Northern Ireland’s troubled history provides fertile ground for writers who wish to explore difficult issues like colonialism, patriotism, sectarianism and political and press ethics. It’s with these issues in mind that Alastair Brett – a former legal manager at the Sunday Times – and Siân Evans’ play, Gibraltar, aims to examine one of the most complex episodes in the Troubles.
On 6 March 1988 SAS soldiers shot dead three unarmed IRA terrorists suspected of planting a car bomb to murder British troops in Gibraltar. A TV documentary filmed within days of the shootings cast serious doubt on the legality of the British operation, while an inquest into the shootings later called into question the programme’s accuracy and the ethics of the press. The play focuses on the immediate aftermath of the shootings, and the press backlash following the TV documentary’s broadcast.
Given the play’s ambitious scope, it’s understandable that the main characters are composites of players in the real-life drama. Nick, a broadsheet journalist based in Gibraltar to examine drug smuggling in the Costa del Sol, acts as a reluctant mentor to a young TV journalist, Amelia, working on the documentary. Both are in contact with Rosa, a Gibraltarian court translator whose TV interview about the shootings sparks further controversy, while drug-runner Tommy gives an unsettling insight into the IRA’s involvement in the narcotics trade.
Brett and Evans have done well to capture the complex issues with economy, although the characters themselves are rather too lightly drawn. Nick is at once recognisable as the kind of wily hack Brett must have struggled with over the years – easy with facts and tough advice, but perhaps a little too easy with kickbacks for his criminal contacts too – and Amelia represents practically every liberal press archetype imaginable.
George Irving and Greer Dale-Foulkes play the journalists with a good deal of physical and emotional intensity, but as the characters’ dialogue veers from simplistic moralising to impenetrable chatter about facts and counter-facts they’re never more than mere totems. Tommy and Rosa are similarly light-touch; it’s hard to really sympathise with, or dislike, any of the central characters.
Beyond the simple characterisation the play suffers from chaotic attempts to crowbar Greek chorus-style interludes into the action. Rosa serves as our sometime narrator, and although Karina Fernandez’s wonderfully languid Iberian diction and artful ad libbing are the play’s most memorable component, the audience might wish that the character’s non-sequitur monologues about the Rock’s history were a little more forgettable. More superfluity comes from British expats’ overblown caterwauling about Maggie Thatcher in an attempt to bring The Sun’s gloating coverage of the story to life.

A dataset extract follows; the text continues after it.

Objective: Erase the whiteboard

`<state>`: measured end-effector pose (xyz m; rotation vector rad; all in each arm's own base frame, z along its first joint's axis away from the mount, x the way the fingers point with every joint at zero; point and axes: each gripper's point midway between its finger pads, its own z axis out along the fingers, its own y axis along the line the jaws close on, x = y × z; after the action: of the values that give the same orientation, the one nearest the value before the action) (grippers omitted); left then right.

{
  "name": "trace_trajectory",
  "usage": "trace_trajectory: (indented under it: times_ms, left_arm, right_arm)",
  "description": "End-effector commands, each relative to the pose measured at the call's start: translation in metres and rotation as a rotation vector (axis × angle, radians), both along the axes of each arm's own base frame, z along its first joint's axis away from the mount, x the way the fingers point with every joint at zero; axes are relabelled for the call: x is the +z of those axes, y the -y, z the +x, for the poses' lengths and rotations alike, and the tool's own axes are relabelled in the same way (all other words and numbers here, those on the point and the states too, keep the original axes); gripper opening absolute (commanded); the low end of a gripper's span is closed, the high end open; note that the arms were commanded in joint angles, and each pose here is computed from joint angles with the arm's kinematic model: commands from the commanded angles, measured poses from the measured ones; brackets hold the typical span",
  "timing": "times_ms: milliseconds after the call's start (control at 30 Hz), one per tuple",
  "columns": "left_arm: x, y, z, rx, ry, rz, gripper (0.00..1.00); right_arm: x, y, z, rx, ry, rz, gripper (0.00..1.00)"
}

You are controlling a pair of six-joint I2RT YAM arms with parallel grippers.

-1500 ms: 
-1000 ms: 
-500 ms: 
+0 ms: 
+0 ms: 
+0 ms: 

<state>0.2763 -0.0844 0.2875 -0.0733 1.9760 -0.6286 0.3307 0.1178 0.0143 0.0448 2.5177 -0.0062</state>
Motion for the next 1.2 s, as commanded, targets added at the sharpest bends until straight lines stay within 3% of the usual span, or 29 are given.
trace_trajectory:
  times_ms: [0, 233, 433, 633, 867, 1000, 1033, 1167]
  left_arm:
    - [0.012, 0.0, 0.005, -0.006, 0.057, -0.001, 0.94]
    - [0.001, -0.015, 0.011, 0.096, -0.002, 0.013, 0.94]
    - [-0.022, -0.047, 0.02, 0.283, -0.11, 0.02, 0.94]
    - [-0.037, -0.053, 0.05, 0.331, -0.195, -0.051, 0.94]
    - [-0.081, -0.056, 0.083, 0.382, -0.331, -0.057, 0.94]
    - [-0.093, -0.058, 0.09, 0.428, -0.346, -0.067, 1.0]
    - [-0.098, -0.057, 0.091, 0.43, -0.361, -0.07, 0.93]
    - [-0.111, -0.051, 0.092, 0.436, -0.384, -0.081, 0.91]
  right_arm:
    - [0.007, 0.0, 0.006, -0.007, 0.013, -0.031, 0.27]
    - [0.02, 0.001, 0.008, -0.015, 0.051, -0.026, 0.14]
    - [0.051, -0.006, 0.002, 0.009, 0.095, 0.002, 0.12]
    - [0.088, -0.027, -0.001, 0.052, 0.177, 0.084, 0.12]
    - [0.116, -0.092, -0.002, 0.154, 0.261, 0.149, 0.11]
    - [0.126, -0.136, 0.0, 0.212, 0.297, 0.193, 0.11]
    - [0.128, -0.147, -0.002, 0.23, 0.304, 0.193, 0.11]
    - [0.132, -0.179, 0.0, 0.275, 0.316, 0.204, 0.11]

Fortunately when the play turns to the real drama of the Gibraltar Coroner’s inquest and Rosa’s trauma as she’s traduced by the British tabloids – ‘The Tart of Gib’ headline will stoke an uncomfortable memory for audience members of a certain age – it does contain some tight writing, giving the cast an opportunity to put their skills to good use. And James Robert Carson’s production makes clever use of a minimalist set to evoke the shabby home-from-home nature of 1980s Gibraltar, with glitchy VHS-style footage on screens around the stage serving as a televisual backdrop to the action.
But by trying to cram too many issues into the piece, the writers fail to cut through to their intended critique of press ethics and there are times when you find yourself wondering whether it’s supposed to be a courtroom drama or a polemic. The best that can be said of it is that you might also be inspired to find out more about the real story – if only to answer some of the questions the play leaves unanswered.